In an abrupt and unexpected move, the United States imposed sanctions on seven current and former officials of the Rapid Action Battalion- popularly known by its abbreviation RAB, an elite paramilitary force of Bangladesh founded in 2004 - ostensibly for its human rights abuses while conducting the government's anti-drugs campaign.
The move came on International Human Rights Day, which coincided with the closing day of the first Summit for Democracy, aBiden administration initiative that consisted of a virtual talkathon hosted by the White House, to which Bangladesh was pointedly not invited.
Bangladesh reacted to the sanctions in an agitated but somewhat sporadic way which didn't really drive to the solutions of the problems that the country could face in the coming days.
"The allegation is untrue," Home Minister Asaduzzman Khan Kamal said in his first media interaction after the sanctions were announced. "The decision of imposing sanctions was not taken objectively, they rather took the decision based on the exaggerated news stories."

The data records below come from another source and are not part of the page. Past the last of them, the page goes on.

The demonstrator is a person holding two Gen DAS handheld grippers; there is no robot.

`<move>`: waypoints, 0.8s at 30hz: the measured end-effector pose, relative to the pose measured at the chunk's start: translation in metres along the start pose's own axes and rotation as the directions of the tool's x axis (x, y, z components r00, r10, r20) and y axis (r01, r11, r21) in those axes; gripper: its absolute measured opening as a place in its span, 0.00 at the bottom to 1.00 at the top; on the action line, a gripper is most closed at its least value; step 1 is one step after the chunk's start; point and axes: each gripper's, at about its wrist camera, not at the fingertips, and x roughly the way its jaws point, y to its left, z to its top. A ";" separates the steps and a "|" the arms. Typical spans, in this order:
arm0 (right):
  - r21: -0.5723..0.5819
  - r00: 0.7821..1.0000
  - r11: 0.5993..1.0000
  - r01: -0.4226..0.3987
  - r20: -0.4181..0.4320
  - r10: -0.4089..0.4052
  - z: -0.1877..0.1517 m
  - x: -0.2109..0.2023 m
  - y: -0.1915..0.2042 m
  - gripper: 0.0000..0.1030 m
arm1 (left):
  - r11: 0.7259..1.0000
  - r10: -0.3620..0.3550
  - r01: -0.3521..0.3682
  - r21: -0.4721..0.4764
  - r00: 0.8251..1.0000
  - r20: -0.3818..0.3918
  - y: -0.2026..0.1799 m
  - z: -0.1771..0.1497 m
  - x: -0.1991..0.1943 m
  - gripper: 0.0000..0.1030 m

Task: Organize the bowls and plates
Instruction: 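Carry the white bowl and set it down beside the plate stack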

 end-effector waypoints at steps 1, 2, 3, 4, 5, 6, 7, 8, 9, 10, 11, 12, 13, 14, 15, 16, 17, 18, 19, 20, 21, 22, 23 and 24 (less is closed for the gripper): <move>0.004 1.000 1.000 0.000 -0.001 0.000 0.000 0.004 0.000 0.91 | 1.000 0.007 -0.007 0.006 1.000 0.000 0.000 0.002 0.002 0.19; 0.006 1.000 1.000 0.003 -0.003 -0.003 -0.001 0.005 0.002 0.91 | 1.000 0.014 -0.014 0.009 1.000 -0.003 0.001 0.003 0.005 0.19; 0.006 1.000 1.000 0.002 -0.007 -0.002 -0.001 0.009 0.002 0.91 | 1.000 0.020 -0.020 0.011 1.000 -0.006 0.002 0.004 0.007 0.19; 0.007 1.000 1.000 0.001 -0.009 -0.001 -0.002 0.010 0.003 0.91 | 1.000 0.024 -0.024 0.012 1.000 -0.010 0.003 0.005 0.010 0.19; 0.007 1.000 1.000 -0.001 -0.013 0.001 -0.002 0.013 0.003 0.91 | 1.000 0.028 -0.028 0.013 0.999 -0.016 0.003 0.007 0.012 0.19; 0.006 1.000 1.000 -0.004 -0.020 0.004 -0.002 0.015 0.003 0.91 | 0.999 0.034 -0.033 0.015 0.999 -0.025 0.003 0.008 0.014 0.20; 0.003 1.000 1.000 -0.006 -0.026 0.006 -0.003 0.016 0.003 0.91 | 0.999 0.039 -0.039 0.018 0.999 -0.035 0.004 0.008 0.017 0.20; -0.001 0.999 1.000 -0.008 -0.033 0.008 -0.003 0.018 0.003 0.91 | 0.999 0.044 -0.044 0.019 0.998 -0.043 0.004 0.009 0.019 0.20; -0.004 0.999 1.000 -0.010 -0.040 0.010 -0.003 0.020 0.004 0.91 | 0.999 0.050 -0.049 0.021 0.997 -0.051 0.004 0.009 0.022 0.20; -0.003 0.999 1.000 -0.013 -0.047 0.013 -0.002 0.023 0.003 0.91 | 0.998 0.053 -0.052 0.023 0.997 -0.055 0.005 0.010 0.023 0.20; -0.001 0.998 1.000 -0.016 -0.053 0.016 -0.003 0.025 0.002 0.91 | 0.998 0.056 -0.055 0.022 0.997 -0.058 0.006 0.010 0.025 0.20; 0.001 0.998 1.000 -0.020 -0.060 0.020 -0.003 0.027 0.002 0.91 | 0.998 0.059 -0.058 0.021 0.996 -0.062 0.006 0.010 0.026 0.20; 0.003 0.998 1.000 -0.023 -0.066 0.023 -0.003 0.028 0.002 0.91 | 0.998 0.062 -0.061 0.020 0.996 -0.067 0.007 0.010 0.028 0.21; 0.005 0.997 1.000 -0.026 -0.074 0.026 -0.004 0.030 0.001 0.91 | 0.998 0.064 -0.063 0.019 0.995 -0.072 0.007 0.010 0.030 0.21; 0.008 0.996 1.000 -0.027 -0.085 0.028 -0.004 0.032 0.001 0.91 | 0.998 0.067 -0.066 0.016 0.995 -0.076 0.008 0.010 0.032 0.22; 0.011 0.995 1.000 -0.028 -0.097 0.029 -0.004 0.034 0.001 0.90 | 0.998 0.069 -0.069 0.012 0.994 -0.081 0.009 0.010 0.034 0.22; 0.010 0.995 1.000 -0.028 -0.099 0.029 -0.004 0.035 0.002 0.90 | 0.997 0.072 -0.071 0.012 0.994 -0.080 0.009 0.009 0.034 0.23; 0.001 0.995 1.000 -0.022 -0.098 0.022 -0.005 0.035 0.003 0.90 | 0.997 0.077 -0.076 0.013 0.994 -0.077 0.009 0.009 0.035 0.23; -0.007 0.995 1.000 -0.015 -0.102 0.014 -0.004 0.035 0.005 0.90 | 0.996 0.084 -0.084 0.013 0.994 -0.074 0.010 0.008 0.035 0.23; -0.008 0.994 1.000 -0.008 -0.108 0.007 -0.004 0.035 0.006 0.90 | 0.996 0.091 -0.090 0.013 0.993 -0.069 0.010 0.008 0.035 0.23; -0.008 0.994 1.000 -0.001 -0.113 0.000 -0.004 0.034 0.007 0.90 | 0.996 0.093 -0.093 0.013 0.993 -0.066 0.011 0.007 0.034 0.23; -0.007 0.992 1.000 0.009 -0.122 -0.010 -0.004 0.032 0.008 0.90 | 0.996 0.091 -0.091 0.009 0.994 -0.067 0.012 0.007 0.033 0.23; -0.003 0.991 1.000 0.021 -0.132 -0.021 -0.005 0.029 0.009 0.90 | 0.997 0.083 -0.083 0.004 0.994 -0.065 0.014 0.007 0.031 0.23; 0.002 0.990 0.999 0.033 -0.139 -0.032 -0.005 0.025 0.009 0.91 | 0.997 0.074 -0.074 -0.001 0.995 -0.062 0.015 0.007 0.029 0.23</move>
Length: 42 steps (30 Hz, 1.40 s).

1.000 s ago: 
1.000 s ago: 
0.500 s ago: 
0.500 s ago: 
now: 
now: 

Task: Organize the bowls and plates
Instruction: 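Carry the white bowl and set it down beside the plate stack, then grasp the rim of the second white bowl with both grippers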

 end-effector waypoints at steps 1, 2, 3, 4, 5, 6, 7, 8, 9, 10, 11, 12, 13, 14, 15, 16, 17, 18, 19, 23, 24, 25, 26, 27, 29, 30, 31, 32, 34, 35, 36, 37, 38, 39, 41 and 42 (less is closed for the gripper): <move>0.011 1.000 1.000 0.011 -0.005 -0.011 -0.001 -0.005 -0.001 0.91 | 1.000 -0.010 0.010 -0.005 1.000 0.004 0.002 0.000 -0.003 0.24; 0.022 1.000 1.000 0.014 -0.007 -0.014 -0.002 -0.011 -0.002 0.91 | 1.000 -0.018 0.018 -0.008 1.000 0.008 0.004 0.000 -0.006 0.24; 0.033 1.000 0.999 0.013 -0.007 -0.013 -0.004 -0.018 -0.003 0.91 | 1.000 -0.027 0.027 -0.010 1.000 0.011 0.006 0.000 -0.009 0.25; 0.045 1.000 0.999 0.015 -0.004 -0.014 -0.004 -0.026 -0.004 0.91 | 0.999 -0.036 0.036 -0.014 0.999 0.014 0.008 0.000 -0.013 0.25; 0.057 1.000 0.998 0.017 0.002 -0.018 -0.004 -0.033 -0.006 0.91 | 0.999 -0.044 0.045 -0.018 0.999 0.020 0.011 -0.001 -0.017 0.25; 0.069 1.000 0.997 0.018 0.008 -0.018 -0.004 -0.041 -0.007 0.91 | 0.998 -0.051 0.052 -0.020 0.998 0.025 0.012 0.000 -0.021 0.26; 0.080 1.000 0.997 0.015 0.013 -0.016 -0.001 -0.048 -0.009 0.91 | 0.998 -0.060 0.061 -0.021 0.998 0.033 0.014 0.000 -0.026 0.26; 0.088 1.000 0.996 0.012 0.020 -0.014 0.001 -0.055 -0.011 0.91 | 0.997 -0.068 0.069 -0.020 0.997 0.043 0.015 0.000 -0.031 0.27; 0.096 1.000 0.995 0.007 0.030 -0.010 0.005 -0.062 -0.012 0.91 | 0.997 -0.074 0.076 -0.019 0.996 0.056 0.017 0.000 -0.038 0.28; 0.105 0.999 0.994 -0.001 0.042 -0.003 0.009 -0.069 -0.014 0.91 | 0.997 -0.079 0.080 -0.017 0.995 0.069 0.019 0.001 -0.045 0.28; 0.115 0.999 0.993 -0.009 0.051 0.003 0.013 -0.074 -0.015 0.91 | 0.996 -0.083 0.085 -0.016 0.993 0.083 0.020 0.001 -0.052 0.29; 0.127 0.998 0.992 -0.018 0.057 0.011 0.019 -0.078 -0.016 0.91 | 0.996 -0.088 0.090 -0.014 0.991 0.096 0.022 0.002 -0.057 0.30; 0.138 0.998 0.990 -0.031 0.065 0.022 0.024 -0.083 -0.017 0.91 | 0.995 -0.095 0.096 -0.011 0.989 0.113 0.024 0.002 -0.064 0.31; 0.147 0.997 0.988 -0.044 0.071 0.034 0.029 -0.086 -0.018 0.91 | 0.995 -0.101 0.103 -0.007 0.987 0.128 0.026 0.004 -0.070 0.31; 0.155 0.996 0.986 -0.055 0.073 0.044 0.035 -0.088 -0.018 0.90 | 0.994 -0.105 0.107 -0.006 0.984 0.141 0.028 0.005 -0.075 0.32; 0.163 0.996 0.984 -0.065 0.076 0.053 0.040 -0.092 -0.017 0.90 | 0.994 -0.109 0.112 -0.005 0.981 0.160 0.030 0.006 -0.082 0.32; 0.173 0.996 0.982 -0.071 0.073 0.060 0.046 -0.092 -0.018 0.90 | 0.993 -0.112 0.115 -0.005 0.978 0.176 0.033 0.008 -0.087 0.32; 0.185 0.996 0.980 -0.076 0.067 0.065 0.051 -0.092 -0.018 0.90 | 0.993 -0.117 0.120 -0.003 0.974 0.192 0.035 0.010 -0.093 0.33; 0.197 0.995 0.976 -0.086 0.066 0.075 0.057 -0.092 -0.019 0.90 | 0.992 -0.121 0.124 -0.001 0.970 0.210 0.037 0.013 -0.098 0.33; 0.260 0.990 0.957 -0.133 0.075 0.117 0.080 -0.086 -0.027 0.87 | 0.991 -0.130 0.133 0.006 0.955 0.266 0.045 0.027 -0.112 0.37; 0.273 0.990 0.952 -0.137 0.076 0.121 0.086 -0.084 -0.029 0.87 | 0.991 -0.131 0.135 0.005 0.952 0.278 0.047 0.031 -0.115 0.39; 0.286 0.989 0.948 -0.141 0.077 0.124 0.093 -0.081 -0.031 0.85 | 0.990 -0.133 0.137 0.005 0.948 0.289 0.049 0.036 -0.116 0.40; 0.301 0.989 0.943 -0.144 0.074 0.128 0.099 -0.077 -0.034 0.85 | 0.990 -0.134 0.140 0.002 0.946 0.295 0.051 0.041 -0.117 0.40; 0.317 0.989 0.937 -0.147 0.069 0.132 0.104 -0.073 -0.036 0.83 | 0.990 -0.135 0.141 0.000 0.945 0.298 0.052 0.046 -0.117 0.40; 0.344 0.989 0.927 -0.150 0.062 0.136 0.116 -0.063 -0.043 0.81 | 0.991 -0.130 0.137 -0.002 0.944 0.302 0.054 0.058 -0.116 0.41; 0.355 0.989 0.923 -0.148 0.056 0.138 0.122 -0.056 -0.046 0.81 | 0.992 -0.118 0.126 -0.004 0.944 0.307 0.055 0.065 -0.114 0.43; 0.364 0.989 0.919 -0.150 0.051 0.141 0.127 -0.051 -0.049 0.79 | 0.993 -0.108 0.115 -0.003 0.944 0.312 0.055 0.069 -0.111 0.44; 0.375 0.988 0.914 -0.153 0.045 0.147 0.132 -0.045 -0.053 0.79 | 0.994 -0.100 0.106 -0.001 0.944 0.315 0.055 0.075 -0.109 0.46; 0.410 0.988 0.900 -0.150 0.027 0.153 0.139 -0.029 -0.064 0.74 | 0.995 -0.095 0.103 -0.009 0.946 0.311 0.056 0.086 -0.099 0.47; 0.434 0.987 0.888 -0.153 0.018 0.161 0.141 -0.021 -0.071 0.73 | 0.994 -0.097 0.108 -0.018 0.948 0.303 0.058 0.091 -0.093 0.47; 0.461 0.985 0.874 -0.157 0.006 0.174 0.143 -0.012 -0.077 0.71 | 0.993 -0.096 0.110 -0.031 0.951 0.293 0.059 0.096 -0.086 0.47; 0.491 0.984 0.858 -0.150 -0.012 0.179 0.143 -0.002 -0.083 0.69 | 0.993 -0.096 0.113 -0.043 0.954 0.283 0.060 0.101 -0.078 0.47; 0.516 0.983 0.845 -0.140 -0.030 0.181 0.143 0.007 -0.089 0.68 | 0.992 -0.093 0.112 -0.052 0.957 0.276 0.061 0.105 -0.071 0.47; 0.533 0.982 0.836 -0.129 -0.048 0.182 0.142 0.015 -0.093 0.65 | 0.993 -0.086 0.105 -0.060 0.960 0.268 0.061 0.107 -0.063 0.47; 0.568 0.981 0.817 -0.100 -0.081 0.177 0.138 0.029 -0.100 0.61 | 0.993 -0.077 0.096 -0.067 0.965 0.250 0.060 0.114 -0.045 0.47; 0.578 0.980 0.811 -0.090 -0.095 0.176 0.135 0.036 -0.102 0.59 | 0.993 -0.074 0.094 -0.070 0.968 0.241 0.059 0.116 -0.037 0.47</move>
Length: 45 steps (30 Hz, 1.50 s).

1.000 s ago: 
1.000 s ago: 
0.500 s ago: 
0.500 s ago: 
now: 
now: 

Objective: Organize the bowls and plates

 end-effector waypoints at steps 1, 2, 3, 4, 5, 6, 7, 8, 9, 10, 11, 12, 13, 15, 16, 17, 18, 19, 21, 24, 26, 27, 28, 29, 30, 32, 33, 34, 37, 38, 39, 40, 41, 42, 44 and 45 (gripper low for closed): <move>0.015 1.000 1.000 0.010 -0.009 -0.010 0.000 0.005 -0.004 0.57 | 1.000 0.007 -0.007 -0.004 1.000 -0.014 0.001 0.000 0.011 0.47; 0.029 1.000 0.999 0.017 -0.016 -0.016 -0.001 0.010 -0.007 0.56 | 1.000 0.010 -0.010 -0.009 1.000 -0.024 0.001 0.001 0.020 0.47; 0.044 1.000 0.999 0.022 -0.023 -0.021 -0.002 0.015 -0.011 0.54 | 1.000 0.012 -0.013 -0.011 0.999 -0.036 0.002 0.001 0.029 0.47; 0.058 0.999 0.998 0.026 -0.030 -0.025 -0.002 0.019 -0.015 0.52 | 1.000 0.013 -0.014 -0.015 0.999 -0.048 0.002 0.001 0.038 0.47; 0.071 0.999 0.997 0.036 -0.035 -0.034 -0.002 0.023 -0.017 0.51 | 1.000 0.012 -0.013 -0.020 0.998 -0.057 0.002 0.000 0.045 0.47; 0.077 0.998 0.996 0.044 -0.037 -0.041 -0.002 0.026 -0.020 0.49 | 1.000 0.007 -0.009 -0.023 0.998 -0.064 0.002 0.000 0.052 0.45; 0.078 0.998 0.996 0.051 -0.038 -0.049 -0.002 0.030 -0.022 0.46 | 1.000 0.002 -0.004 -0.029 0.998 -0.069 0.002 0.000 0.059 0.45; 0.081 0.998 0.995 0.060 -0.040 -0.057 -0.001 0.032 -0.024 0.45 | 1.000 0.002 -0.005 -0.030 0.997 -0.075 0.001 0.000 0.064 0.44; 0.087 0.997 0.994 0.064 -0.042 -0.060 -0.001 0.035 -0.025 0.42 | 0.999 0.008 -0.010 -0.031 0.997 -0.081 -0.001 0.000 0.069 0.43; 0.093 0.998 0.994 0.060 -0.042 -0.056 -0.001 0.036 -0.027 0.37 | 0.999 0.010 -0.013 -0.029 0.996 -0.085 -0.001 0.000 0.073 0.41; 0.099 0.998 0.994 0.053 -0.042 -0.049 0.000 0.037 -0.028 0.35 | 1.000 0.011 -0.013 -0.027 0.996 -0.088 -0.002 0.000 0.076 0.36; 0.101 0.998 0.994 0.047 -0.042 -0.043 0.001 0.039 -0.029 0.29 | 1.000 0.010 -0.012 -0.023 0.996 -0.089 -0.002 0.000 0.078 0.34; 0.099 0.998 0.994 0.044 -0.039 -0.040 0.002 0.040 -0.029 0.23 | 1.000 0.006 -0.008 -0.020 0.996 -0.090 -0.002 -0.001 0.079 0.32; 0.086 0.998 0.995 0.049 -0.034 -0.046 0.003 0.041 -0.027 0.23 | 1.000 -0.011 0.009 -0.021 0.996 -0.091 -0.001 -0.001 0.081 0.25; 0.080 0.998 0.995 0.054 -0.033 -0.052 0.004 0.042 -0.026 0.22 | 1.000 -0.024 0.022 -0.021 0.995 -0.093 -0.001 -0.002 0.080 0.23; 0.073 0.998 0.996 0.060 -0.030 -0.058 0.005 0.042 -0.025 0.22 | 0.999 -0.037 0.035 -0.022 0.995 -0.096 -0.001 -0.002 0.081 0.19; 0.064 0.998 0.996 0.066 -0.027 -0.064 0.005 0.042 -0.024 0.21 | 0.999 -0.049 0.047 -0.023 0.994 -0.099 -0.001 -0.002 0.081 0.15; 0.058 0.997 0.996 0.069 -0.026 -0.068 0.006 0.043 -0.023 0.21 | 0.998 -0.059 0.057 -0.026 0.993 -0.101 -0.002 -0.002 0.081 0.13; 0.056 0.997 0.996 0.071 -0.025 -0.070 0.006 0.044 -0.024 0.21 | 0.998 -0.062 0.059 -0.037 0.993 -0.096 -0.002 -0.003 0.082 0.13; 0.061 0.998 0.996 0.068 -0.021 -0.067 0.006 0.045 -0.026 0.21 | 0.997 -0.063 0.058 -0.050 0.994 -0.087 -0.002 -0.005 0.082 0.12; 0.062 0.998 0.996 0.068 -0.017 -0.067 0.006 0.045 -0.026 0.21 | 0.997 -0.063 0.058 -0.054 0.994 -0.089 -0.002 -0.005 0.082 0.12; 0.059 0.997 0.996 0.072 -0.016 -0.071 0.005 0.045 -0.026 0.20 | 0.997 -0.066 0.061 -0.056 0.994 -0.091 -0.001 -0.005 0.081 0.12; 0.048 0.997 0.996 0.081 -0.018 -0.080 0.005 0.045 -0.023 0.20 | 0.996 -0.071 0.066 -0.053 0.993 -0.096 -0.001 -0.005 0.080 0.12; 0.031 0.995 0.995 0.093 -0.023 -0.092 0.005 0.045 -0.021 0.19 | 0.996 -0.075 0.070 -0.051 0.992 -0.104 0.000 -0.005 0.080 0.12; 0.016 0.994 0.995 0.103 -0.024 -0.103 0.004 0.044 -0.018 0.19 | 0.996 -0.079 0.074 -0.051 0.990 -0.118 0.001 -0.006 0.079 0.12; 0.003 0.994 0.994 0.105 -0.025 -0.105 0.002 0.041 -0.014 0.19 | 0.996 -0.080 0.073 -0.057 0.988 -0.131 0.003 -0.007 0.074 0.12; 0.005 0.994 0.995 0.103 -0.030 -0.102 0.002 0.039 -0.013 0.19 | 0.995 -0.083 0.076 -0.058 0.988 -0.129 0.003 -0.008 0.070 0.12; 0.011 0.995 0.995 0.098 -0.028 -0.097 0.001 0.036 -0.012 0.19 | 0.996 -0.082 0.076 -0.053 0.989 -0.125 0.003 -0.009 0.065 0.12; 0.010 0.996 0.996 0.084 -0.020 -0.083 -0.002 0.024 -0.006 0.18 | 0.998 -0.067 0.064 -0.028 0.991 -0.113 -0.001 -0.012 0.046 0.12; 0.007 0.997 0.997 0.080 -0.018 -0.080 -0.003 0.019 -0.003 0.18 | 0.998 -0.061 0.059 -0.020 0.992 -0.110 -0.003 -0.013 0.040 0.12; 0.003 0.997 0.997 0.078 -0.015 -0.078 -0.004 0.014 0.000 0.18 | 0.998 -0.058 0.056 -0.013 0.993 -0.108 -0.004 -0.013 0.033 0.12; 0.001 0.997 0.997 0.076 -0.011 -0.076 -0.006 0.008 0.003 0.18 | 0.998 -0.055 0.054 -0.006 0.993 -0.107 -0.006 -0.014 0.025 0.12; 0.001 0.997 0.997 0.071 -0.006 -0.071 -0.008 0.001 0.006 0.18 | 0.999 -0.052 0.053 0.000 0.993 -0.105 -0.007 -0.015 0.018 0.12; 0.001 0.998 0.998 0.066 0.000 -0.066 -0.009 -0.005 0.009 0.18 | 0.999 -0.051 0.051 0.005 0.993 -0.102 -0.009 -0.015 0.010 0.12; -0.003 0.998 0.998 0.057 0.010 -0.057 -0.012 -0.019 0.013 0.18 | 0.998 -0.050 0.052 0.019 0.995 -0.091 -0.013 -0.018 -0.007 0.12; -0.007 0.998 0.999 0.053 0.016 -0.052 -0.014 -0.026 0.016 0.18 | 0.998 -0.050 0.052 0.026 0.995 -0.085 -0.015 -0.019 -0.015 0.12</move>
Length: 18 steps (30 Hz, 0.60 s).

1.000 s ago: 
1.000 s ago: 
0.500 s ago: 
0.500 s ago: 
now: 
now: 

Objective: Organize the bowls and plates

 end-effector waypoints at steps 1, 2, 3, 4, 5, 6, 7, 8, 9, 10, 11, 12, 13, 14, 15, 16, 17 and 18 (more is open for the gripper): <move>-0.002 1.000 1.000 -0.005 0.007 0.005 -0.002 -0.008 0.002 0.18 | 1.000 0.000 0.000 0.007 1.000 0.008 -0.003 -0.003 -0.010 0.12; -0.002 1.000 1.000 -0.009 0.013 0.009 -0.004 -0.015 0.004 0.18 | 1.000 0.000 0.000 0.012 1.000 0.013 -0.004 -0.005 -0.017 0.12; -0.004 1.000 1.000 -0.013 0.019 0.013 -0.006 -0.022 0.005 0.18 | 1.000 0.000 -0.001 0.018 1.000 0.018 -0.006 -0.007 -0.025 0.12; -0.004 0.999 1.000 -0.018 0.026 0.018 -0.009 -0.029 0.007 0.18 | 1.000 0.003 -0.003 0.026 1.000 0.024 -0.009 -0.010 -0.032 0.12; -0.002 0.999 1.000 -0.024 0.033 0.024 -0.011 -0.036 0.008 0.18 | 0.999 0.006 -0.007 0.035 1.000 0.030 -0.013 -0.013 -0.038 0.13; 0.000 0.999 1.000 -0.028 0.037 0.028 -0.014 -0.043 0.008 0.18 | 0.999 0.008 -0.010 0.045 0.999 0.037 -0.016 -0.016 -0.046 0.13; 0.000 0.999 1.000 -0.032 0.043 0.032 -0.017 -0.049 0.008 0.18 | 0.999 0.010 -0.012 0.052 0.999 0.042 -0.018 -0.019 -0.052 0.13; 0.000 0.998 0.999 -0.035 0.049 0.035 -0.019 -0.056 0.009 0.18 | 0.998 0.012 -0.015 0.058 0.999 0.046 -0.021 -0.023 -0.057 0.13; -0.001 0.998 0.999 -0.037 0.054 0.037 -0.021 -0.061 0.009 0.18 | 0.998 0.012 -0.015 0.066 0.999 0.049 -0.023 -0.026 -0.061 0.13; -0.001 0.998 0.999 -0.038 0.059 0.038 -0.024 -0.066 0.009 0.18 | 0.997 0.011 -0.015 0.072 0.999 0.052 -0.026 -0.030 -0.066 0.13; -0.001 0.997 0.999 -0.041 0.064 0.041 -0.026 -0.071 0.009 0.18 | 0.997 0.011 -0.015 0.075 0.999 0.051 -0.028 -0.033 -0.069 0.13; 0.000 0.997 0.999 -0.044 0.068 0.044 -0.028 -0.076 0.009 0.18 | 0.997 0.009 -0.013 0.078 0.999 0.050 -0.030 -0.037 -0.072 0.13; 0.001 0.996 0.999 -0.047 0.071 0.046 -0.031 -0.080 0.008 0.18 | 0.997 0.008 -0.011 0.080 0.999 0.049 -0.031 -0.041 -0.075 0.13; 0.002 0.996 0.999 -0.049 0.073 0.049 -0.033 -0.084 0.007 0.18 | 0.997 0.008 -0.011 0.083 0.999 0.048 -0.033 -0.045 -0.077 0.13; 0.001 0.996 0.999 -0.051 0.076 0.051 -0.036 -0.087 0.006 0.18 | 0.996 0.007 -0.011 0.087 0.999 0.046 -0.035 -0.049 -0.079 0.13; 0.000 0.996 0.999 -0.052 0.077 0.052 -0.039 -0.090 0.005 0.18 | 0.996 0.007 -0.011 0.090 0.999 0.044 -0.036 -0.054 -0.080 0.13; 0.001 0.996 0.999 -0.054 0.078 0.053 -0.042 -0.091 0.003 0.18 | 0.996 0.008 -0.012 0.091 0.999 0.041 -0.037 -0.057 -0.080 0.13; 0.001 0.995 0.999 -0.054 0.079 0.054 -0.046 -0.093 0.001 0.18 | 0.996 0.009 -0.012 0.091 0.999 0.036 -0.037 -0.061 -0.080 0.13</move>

The home minister also said that no one from Bangladesh's law-enforcers can take the gun and shoot someone. "If such an incident is reported, a judicial inquiry is carried out by the magistrates. If a government agency violated human rights, legal action is taken in Bangladesh," he said, turning down the allegation of violating human rights by RAB.
According to the foreign minister of Bangladesh, AK Abdul Momen, the sanctions imposed on the police chief and others are "unfortunate". He said: "They (US) said that more than 600 people were killed in the last 10 years, but we have no information about who were killed by RAB. They say what they like to say."
The Foreign Ministry was also tasked with summoning Earl R. Miller, the US ambassador, to express Dhaka's disappointment. Bangladesh foreign secretary Masud bin Momen talked to the US ambassador. "He was somewhat surprised about the announcement of the sanctions," Abdul Momen said about the US ambassador. "And he also said that he would convey our disappointment to the US authorities."
Abdul Momen claimed that around 1000 people are killed in the US by the police every year, but none is held to account for those killings. He addressed RAB as a "disciplined" force and said the people of the country have confidence in RAB as they work hard to make the country free from terrorism.
Law Minister Anisul Haque pushed back by saying the allegation of human rights violations by RAB is "imaginary". "There was no extrajudicial killing that took place in Bangladesh," Anisul Haque said.
Information and Broadcasting Minister Dr Hasan Mahmud echoed the law minister. He said the allegation of the US is futile. He brought the example of Narendra Modi, the Indian prime minister, and said: "Modi was also banned by the US, and later he was accorded a red carpet reception by them. So these sanctions are futile."
Khan Mohammad Azad, the additional director general of RAB, who is among the sanctioned individuals, said RAB are the biggest human rights activists. While talking to the media after the sanctions were announced, he said: "If bringing down a criminal under the law is a violation of human rights, then we have no objection to violating these human rights in the interest of the country."
The sanctions were announced first by the United States Department of State, and then by the United States Department of the Treasury. According to the sanctions, Benazir Ahmed, the current chief of Bangladesh Police and former head of RAB, won't be eligible to enter the USA along with others including the current head of RAB, Chowdhury Abdullah Al-Mamun.
The sanctions were also imposed on the current Additional Director General of RAB Khan Mohammad Azad, and former officials of RAB Tofayel Mustafa Sorwar, Mohammad Jahangir Alam, Mohammad Anwar Latif Khan, and Miftah Uddin Ahmed.
Anthony Blinken, the US Secretary of State, said while announcing the sanctions: "We are determined to put human rights at the center of our foreign policy, and we reaffirm this commitment by using appropriate tools and authorities to draw attention to and promote accountability for human rights violations and abuses, no matter where they occur."